I don’t know what sort of natural disaster raised Robert Moses, but some horrifying force of nature must have provided Mr Moses with the motivation to blow his therapeutic role-playing game all out of proportion, confusing his control fantasy with reality, and ultimately visiting his terrors on the helpless inhabitants of New York City repeatedly and, as it must have seemed at the time, endlessly.

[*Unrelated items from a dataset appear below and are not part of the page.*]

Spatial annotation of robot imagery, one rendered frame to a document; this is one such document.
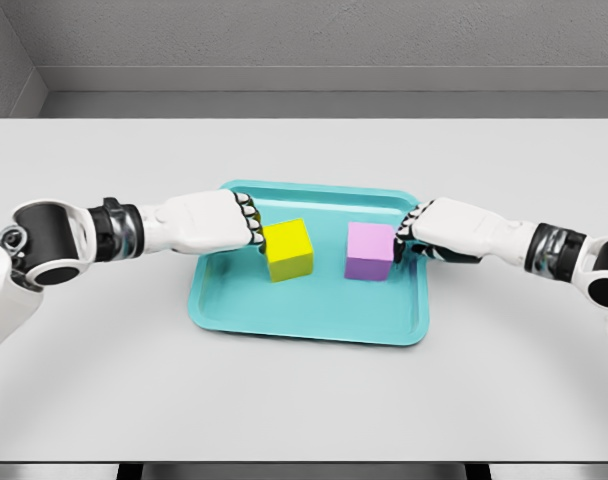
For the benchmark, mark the teal tray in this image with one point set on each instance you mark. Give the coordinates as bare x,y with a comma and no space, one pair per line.
309,305

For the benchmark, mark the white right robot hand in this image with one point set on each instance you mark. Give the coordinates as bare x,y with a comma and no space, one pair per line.
441,225

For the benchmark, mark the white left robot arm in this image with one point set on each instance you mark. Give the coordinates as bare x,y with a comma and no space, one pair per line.
84,240

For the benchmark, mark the pink cube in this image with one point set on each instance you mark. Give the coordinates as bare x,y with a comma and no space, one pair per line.
368,250

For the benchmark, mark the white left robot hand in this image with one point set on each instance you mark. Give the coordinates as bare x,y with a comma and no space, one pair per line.
211,220

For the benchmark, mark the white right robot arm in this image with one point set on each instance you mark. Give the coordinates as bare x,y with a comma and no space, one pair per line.
554,255

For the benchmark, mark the yellow cube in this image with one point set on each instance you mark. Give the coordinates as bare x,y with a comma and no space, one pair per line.
288,250

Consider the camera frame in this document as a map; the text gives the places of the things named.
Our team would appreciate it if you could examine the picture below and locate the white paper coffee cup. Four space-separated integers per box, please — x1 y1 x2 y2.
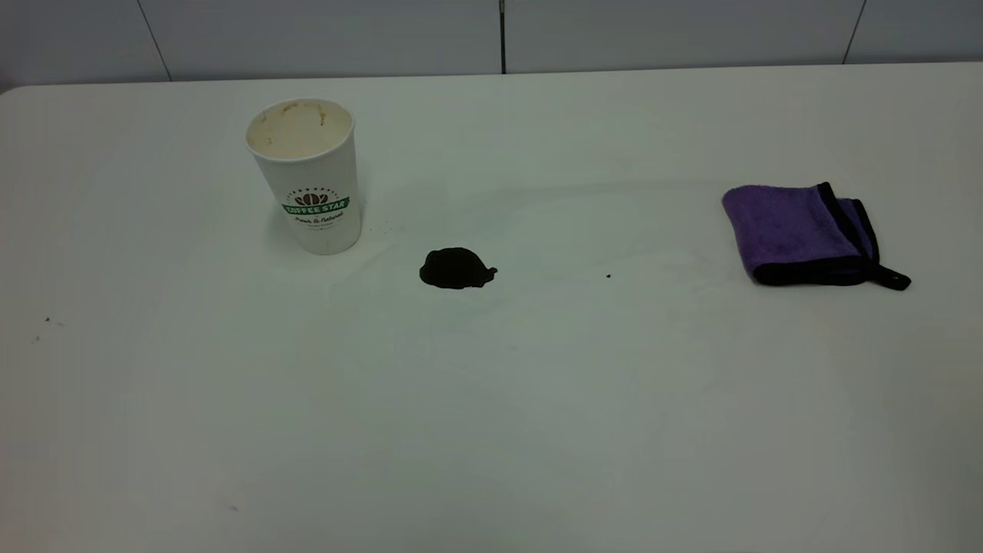
245 98 362 256

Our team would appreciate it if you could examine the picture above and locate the purple cloth with black trim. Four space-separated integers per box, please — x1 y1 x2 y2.
722 182 912 291

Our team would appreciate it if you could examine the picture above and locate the dark coffee spill puddle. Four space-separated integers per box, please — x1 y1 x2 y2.
419 247 498 290

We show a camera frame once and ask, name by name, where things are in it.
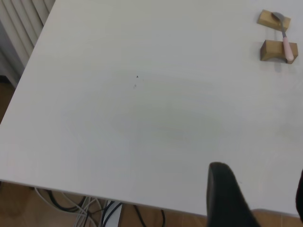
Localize rectangular wooden block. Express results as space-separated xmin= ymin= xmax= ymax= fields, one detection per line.
xmin=257 ymin=9 xmax=292 ymax=31

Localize black cable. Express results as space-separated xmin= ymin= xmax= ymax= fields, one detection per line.
xmin=48 ymin=190 xmax=86 ymax=213
xmin=133 ymin=204 xmax=166 ymax=223

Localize white pleated curtain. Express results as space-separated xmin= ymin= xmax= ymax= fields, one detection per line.
xmin=0 ymin=0 xmax=56 ymax=88

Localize white table leg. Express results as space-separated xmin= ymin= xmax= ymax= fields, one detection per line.
xmin=101 ymin=201 xmax=124 ymax=227

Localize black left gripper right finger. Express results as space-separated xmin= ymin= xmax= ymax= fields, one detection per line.
xmin=295 ymin=168 xmax=303 ymax=215

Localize arched wooden block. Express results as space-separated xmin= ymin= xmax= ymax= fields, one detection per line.
xmin=259 ymin=40 xmax=298 ymax=64

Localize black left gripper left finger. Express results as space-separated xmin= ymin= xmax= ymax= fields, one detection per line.
xmin=206 ymin=162 xmax=262 ymax=227

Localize pink handled metal spoon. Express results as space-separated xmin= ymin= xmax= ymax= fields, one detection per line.
xmin=271 ymin=11 xmax=294 ymax=61

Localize grey cable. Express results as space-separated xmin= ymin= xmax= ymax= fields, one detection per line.
xmin=35 ymin=188 xmax=103 ymax=227

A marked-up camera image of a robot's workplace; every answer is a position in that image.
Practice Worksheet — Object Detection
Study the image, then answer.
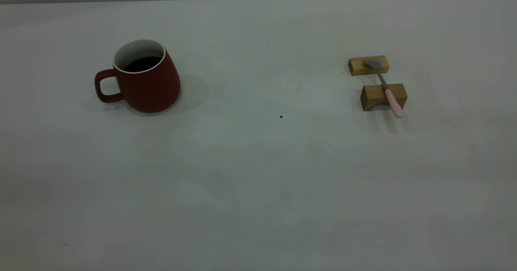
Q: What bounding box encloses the red ceramic mug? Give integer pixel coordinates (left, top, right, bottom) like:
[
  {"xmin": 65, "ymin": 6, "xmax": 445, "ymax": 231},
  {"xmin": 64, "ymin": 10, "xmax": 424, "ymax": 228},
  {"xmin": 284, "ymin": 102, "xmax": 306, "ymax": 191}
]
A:
[{"xmin": 95, "ymin": 39, "xmax": 181, "ymax": 113}]

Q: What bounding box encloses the flat wooden block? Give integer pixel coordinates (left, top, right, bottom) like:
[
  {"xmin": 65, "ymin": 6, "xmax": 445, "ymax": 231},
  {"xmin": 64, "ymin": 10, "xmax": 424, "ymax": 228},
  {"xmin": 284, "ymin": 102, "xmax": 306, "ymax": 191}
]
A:
[{"xmin": 349, "ymin": 55, "xmax": 389, "ymax": 76}]

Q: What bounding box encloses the arched wooden block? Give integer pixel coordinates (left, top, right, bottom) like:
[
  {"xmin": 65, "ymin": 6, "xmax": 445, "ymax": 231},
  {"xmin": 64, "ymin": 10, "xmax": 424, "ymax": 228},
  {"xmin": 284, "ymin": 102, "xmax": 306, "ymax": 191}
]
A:
[{"xmin": 360, "ymin": 84, "xmax": 408, "ymax": 111}]

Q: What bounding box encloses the pink handled metal spoon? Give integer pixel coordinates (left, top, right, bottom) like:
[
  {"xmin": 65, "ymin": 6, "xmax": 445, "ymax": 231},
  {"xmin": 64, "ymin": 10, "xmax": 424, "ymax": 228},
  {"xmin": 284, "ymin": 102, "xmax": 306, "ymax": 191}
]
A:
[{"xmin": 364, "ymin": 60, "xmax": 404, "ymax": 119}]

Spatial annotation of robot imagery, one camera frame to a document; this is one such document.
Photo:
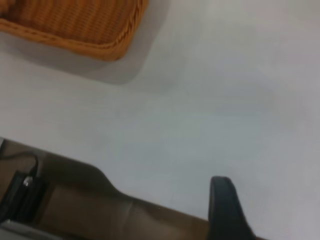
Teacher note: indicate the black power adapter box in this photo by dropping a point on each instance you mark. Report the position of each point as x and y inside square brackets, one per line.
[21, 197]

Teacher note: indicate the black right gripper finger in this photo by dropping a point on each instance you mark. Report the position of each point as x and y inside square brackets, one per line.
[225, 210]

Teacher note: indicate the orange woven wicker basket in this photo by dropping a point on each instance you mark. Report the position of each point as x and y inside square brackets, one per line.
[80, 22]

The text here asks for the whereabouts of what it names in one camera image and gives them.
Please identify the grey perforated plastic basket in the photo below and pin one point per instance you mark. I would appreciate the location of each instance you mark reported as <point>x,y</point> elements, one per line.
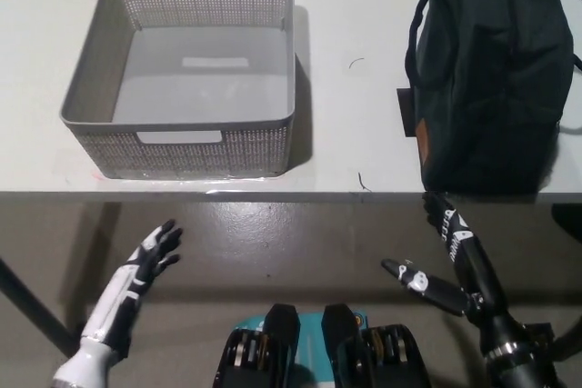
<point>254,152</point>

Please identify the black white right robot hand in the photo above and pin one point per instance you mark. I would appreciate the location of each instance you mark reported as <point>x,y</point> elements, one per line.
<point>468,265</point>

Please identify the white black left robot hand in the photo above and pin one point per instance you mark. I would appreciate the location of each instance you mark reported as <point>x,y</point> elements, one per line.
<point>132,274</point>

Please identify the dark metal table leg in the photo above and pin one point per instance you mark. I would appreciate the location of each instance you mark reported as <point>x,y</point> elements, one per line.
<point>41,311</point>

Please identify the thin dark hair strand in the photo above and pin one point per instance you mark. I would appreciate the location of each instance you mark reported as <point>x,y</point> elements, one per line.
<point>357,60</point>

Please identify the black tape patch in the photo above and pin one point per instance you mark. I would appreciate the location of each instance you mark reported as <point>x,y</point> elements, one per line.
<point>405,111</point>

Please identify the short dark thread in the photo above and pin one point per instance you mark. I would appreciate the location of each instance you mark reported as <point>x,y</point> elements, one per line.
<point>362,181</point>

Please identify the black teal robot torso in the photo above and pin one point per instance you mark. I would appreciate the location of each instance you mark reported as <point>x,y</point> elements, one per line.
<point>282,347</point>

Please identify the black fabric lunch bag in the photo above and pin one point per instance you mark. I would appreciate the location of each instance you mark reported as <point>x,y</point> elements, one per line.
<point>491,88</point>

Moses positively thrived on seeking out the most populated areas of the city and then bulldozing the heck out of them to make way for building things on a massive scale, like expressways, crack stacks, or unreachable or forbidden “parks” (the emptier the better). The louder people screamed, the more of a high this unelected official seemed to get from his power to ignore them. The denser the residential blocks, the more he appeared to relish taking aim at them. Confusingly, he spared a building here and there by moving it or rotating it instead of demolishing it, often at great expense, which he later admitted he did just for the thrill of the challenge. New York City was his sandbox, and he would rearrange it or outright trample it if, when, and where he wanted to.


A Robert Moses Urban Utopia: Towers separated by expressways and unreachable greenery
Photo by thienzieyung

After watching the Daleks in Manhattan episode of Doctor Who, I decided that the natural disaster that raised Robert Moses was not natural at all but rather a genetically engineered catastrophe from the planet of Skaro. It dawned on me that he must have been part of the human-Dalek army, which would explain why every part of the landscape he touched quickly began to resemble the nuclear wasteland of his home planet, almost as if on purpose. Hmmm.


“Extermeeenate!”
Photo by kev_hickey_uk

When you’re a Dalek, and the only tools you have are a toilet plunger, a narrow viewfinder, and a gunstick, every problem starts to look like a toilet clog in need of annihilation. And indeed, to Robert Moses and the planners who took after him, cities looked like toilets whose main problems are clogs – clusters of traffic or people which need to be dislodged and flushed.

In this spoiler of a scene from the Daleks in Manhattan episode, we find out that in an attempt to remove their names from the endangered species list, the Daleks have decided to introduce to Manhattan a race of human-Dalek hybrids which would live outside the legendary metal shell that Daleks have historically inhabited.

[youtube]http://www.youtube.com/watch?v=Vatw99OjJ5Y[/youtube]

How completely natural, then, for them to be attracted to cars as a sort of home away from home, a pied-à-terre for their hostile alien race. And by extension, it only makes sense that they would pursue as a matter of urgency the extermination of the soft human commuting infrastructure in order to replace it with a concrete, barren, car-dependent, anti-social landscape to accommodate their descendants.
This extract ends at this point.